A fragment of another purely Pictish poem has come down to us through Gaidhealic hands. It is known by the opening lines:
‘Iniu feras Bruide cath
Imforba a shenathar’
(To-day Bruide fights in battle *
For the land of his ancestor).
* The Battle of Dunnichen (‘Nechtansmere’), 20th May A.D. 686.
This poem was written in Pictland of Alba, A.D. 686, by Riaghuil, titular Abbot of Bangor in Ulster. Riaghuil had fled for safety to Pictland of Alba; because the Gaidheals of the race of Niall had invaded the kingdoms of the Irish Picts. The Gaidheals burned Dungal the Pictish King, Suibhne, thePictish lord of Kianachta,Glengiven, and captured the great border-fortress of Dun Ceithern. They then wasted the Pictish kingdoms with fire and sword. Apparently the clerics of Bangor and the other religious houses of S. Comgall took flight for a time to the daughter-churches of Bangor in Pictland of Alba. Riaghuil was hospitably received by Brude Mac Bilé, the Sovereign of Pictland of Alba (Scotland). He repaid Brude by becoming his laureate and intercessor, and in this surviving fragment champions him in verse against Egfrid the Anglian invader.

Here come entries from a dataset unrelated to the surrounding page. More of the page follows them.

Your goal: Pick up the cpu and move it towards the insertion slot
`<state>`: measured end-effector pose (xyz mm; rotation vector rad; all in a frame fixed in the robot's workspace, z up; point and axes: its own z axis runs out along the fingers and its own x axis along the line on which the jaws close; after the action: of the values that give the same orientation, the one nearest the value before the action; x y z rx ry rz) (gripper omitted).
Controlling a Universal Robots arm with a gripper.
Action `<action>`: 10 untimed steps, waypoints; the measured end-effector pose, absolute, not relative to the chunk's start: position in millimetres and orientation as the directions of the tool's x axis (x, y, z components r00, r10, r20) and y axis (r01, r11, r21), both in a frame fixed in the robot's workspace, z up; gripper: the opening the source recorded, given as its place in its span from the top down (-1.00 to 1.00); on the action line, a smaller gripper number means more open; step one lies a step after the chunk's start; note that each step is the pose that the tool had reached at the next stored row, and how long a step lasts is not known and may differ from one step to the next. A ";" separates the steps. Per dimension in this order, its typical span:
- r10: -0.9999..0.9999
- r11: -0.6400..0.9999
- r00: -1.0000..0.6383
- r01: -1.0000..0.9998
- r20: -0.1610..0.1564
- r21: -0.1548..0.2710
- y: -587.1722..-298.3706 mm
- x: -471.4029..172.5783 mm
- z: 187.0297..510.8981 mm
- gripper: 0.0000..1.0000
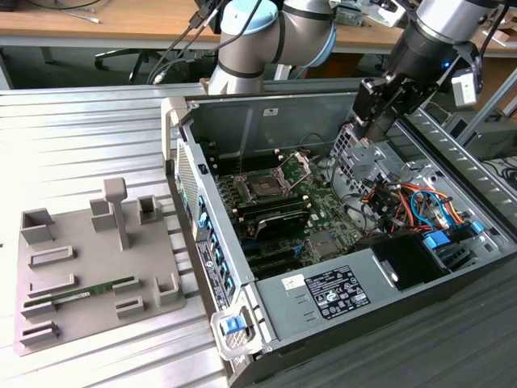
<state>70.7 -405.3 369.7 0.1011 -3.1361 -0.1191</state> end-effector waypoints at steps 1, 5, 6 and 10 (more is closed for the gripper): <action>-0.064 0.995 -0.998 -0.064 -0.001 0.076 -405.2 71.2 369.7 -0.09; -0.064 0.995 -0.998 -0.064 -0.001 0.076 -405.1 72.7 369.4 -0.09; -0.064 0.995 -0.998 -0.064 -0.001 0.076 -405.0 73.5 369.3 -0.09; -0.064 0.995 -0.998 -0.064 -0.001 0.076 -404.8 75.0 369.1 -0.09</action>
<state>75.0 -404.8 369.1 0.1011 -3.1361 -0.1191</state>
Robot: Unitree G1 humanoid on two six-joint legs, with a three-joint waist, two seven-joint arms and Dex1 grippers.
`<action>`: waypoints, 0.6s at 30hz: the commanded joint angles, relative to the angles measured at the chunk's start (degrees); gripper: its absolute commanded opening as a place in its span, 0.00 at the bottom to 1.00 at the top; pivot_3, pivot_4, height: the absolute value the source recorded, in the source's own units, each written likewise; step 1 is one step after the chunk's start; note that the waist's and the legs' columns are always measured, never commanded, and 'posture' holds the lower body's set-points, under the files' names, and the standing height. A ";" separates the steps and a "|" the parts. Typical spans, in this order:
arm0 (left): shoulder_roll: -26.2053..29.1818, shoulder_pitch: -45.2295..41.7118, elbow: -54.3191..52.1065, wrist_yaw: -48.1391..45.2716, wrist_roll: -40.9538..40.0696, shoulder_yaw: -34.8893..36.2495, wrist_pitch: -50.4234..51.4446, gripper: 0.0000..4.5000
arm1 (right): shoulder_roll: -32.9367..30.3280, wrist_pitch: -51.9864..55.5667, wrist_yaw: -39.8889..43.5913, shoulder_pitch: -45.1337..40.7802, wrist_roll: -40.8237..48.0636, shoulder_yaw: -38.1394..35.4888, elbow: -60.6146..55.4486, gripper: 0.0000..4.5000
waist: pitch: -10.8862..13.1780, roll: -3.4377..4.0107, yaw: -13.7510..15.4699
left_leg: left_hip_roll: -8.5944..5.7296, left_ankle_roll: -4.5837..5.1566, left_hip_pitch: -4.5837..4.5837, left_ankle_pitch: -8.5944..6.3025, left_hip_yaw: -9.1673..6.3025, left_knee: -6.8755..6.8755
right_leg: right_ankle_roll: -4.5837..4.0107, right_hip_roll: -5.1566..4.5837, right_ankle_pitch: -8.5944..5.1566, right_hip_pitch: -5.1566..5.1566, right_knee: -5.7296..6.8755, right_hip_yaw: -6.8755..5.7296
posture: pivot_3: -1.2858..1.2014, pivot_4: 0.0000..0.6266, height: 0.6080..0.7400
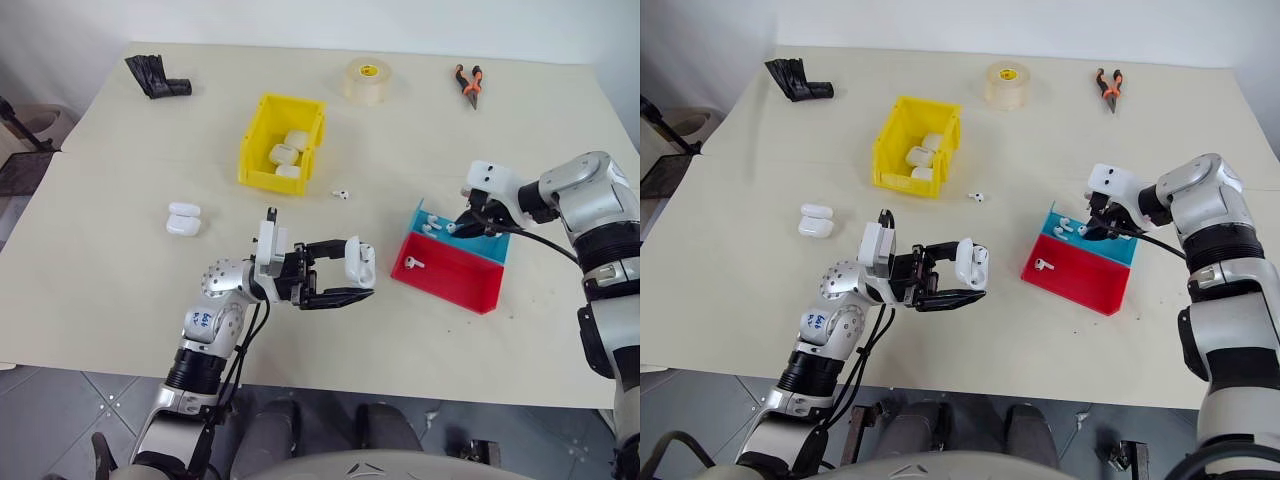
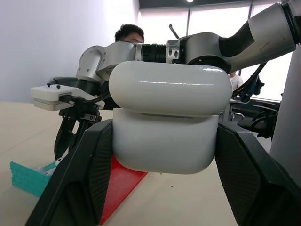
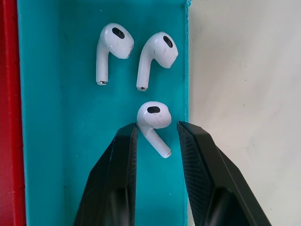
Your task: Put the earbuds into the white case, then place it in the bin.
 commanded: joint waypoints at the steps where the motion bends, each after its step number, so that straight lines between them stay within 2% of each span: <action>1: -0.02 -0.65 -2.32 0.24 -1.03 0.43 -0.03 0.63 | -0.42 -1.88 -0.35 0.91 -1.28 -0.19 -0.33 0.30 | 0.00 0.00 -0.01 | 0.00 0.00 0.00 0.00 0.00 0.00 | 0.00 0.00 0.00 0.00 0.00 0.00 | 0.52 0.24 1.00; 18: 0.01 -0.30 -2.98 0.70 -1.51 0.75 0.60 0.63 | -0.33 -11.48 0.17 1.89 -2.52 -0.40 -0.42 0.30 | 0.00 0.00 -0.03 | 0.00 0.00 0.01 0.00 0.01 0.00 | 0.00 0.00 0.00 -0.01 0.03 0.01 | 0.52 0.24 1.00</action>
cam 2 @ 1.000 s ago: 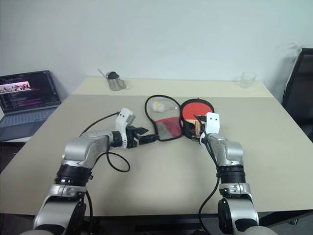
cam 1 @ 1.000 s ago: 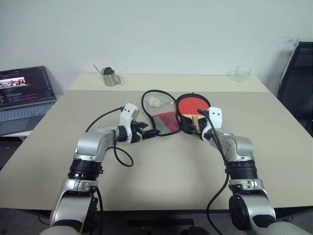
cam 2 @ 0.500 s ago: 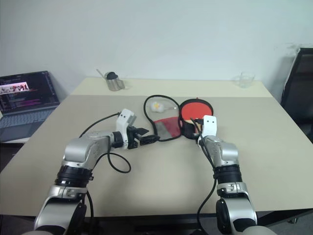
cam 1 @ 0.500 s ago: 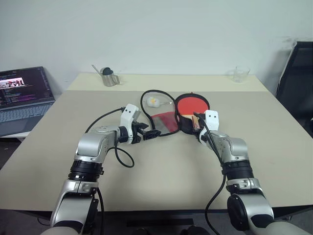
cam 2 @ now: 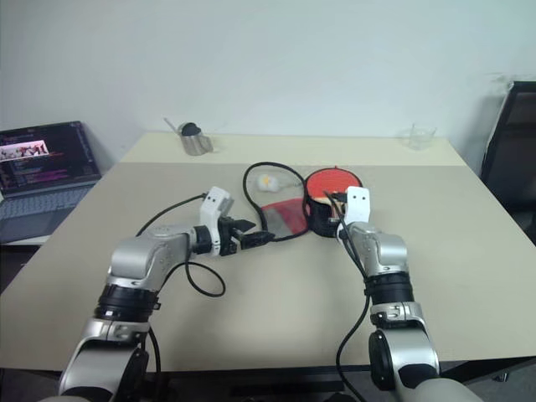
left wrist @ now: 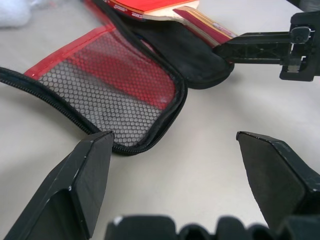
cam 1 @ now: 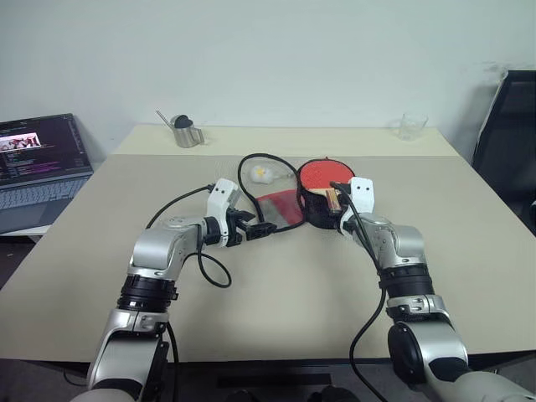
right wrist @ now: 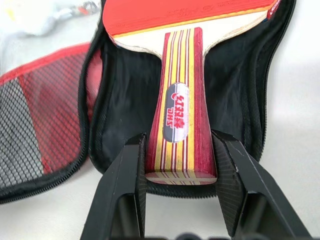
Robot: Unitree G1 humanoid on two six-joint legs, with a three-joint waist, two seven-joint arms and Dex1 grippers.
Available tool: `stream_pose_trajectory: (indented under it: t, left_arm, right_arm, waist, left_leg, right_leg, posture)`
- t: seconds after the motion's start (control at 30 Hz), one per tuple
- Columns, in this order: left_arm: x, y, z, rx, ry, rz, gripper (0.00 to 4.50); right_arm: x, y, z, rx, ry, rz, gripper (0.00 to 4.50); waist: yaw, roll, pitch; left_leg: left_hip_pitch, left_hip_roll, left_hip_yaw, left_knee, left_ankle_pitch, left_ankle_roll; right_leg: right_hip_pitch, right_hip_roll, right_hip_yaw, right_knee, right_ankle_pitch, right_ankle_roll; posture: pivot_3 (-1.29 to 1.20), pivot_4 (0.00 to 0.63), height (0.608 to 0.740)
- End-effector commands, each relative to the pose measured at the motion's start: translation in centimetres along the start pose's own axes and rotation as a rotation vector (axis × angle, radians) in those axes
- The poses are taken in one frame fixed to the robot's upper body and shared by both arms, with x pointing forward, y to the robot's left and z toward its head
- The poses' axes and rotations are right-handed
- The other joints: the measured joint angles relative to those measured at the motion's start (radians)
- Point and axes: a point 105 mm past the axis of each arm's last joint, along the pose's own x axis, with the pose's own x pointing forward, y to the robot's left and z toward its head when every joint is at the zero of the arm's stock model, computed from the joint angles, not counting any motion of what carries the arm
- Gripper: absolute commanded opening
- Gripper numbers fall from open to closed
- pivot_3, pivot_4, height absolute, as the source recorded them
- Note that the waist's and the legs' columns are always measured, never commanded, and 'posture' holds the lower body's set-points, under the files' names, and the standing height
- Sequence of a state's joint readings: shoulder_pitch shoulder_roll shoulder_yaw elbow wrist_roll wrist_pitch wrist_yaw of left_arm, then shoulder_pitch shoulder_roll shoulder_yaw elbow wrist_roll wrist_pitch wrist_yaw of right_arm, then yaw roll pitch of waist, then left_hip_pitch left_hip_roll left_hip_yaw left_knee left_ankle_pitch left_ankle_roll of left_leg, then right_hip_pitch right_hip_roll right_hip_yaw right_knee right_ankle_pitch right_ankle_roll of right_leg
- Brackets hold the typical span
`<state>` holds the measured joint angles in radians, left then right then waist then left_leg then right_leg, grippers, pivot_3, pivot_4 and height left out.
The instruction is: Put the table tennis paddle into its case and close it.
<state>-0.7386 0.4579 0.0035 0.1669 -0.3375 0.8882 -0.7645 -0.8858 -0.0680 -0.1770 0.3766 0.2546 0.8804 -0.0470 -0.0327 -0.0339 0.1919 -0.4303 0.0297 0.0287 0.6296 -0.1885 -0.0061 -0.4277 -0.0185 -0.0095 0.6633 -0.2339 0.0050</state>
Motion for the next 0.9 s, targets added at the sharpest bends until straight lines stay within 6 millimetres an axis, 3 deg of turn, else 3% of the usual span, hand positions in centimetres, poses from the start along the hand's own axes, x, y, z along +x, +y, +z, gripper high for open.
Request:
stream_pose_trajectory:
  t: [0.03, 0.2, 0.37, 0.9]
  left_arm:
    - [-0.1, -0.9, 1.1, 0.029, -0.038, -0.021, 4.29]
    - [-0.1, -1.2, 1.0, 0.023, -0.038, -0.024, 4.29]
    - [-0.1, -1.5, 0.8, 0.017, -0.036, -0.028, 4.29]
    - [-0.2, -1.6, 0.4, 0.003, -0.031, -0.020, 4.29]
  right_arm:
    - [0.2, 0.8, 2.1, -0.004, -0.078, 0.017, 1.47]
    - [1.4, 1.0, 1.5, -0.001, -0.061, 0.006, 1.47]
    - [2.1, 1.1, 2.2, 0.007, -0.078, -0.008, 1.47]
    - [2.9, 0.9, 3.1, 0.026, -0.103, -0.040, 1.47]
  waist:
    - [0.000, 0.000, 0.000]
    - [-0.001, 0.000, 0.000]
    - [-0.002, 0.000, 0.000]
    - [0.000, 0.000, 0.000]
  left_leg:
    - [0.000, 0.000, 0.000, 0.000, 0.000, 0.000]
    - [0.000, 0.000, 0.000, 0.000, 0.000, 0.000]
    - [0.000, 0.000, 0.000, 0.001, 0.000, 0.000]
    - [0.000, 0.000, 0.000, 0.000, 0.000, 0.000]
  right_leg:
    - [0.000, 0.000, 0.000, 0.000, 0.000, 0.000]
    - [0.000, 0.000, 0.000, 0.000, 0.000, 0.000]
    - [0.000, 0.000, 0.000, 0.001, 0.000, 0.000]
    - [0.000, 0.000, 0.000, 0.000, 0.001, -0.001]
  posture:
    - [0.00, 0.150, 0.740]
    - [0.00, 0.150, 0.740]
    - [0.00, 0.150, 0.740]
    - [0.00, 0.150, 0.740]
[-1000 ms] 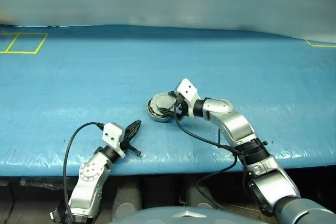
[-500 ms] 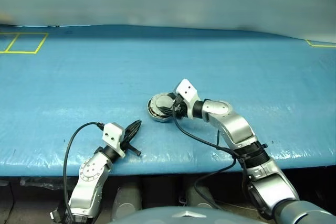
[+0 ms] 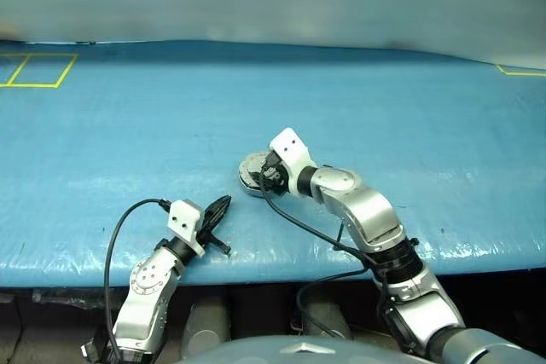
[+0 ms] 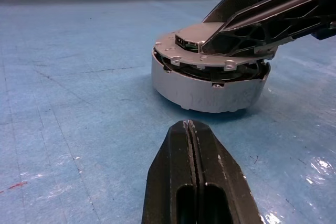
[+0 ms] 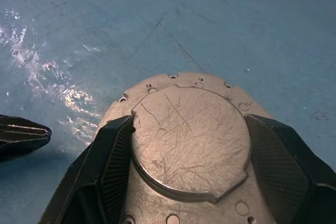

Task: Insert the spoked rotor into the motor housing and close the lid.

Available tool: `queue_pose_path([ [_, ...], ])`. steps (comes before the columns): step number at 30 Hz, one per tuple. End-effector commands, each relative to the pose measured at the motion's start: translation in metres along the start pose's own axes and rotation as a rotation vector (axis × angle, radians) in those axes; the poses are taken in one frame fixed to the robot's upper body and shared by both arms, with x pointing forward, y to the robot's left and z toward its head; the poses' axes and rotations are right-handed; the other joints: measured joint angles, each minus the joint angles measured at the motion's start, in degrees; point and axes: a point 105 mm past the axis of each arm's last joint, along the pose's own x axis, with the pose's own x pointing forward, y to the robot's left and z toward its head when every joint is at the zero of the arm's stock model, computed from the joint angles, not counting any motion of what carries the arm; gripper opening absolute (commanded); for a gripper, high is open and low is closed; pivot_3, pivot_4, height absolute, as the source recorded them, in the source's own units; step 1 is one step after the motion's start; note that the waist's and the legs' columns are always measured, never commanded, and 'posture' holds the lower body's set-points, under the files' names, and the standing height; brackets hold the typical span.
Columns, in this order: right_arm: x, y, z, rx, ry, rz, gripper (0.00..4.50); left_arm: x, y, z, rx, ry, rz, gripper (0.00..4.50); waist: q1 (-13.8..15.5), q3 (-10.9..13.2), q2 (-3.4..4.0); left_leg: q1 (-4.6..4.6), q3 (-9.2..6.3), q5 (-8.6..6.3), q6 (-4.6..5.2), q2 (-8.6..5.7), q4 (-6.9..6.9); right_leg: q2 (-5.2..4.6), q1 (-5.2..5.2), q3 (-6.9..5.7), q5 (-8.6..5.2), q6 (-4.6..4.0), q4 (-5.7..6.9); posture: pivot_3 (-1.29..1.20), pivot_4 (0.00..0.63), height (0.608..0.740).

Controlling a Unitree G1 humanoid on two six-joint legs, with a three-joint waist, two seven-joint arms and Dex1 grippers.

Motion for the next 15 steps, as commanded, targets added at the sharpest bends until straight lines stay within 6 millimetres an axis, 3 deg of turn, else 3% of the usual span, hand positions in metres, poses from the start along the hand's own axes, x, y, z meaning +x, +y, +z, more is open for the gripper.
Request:
queue_pose_path([
  [1,-0.004,-0.004,0.012,0.022,-0.045,-0.079,3.01,0.002,-0.004,0.008,0.004,-0.037,-0.011,0.0,0.0,0.0,0.0,0.0,0.0,0.0,0.0,0.0,0.0,0.0,0.0,0.0,0.0,0.0,0.0,0.0,0.15,0.74],
  [8,-0.003,0.005,0.005,0.023,-0.064,-0.089,3.01,0.003,-0.006,0.007,0.0,-0.037,-0.015,0.0,0.0,0.0,0.0,0.0,0.0,0.0,0.0,0.0,0.0,-0.01,0.01,0.0,-0.12,-0.19,-0.02,0.0,0.15,0.74],
  [15,-0.001,0.0,0.005,0.052,-0.051,-0.163,3.01,0.003,-0.006,0.007,0.0,-0.035,-0.021,0.0,0.0,0.0,0.0,0.01,-0.02,0.0,0.0,0.01,0.0,0.0,0.01,-0.01,-0.14,-0.22,0.0,0.0,0.15,0.74],
])
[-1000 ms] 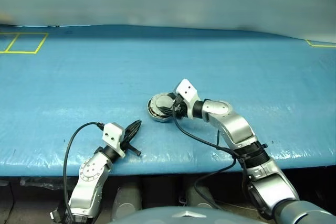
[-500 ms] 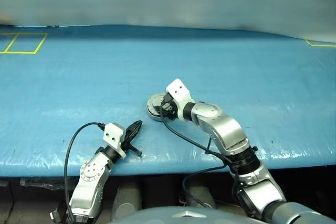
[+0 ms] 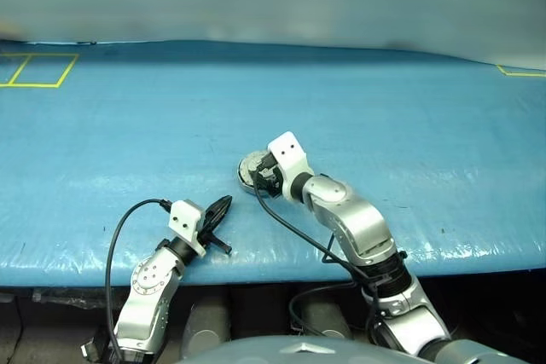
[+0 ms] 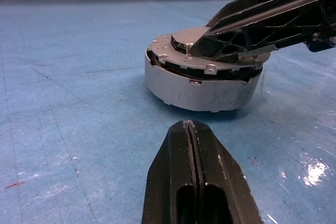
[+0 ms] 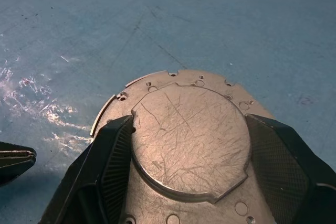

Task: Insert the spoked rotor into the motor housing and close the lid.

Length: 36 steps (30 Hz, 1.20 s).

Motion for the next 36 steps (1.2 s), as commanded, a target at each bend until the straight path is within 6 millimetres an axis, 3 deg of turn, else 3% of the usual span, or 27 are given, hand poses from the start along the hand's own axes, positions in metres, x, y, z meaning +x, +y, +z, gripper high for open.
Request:
queue_pose_path([
  [1,-0.002,-0.002,0.01,0.008,-0.036,-0.059,3.01,0.003,-0.005,0.007,0.006,-0.033,-0.019,0.0,0.0,0.0,0.0,0.0,0.0,0.0,0.0,0.0,0.0,0.0,0.0,0.0,0.0,0.0,0.0,0.0,0.15,0.74],
  [16,0.002,0.008,0.004,0.005,0.035,-0.115,3.01,0.002,-0.007,0.006,-0.003,-0.03,-0.02,0.0,-0.1,0.0,0.01,0.0,0.01,0.0,0.0,0.01,0.0,-0.01,-0.01,0.01,-0.04,-0.06,-0.02,0.0,0.15,0.74],
  [36,0.007,0.004,0.012,0.102,0.065,-0.212,3.01,0.004,-0.004,0.009,0.011,-0.046,-0.014,0.0,-0.1,0.0,0.01,0.0,0.0,0.0,-0.01,0.01,-0.03,-0.02,-0.04,0.0,-0.06,-0.1,-0.02,0.0,0.15,0.74],
])
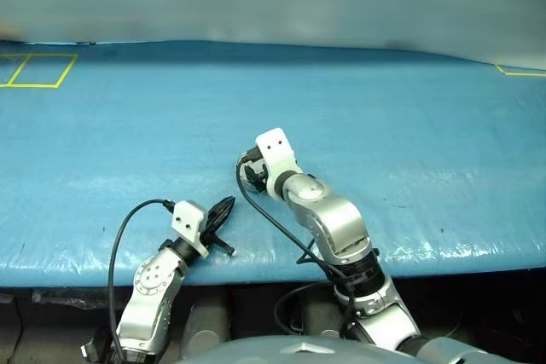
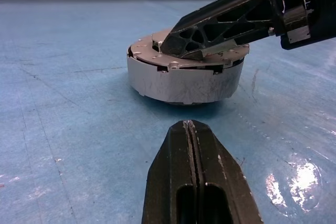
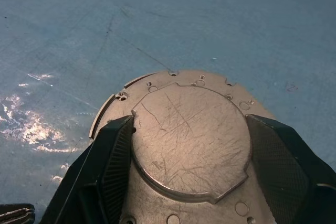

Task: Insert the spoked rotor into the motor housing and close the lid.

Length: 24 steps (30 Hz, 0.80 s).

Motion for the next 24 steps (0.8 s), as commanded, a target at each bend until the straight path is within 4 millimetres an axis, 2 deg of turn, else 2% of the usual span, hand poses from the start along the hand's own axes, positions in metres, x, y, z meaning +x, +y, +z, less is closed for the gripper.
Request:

This is not a history of Pictish literature. That subject still awaits the competent Celtic scholar who can divest himself of Gaidhealic and Anglo-Saxon prejudices. Enough has been written to show that the PictishChurchmen did not minister to a people without a literature; and also to show hat the Picts did not derive their love and practice of literature from the Gaidheals. On the contrary it is apparent that the Gaidheals were taught and schooled by Britons and Picts. S. Columba, the greatest of the Gaidheals, was instructed by Pictish and British masters.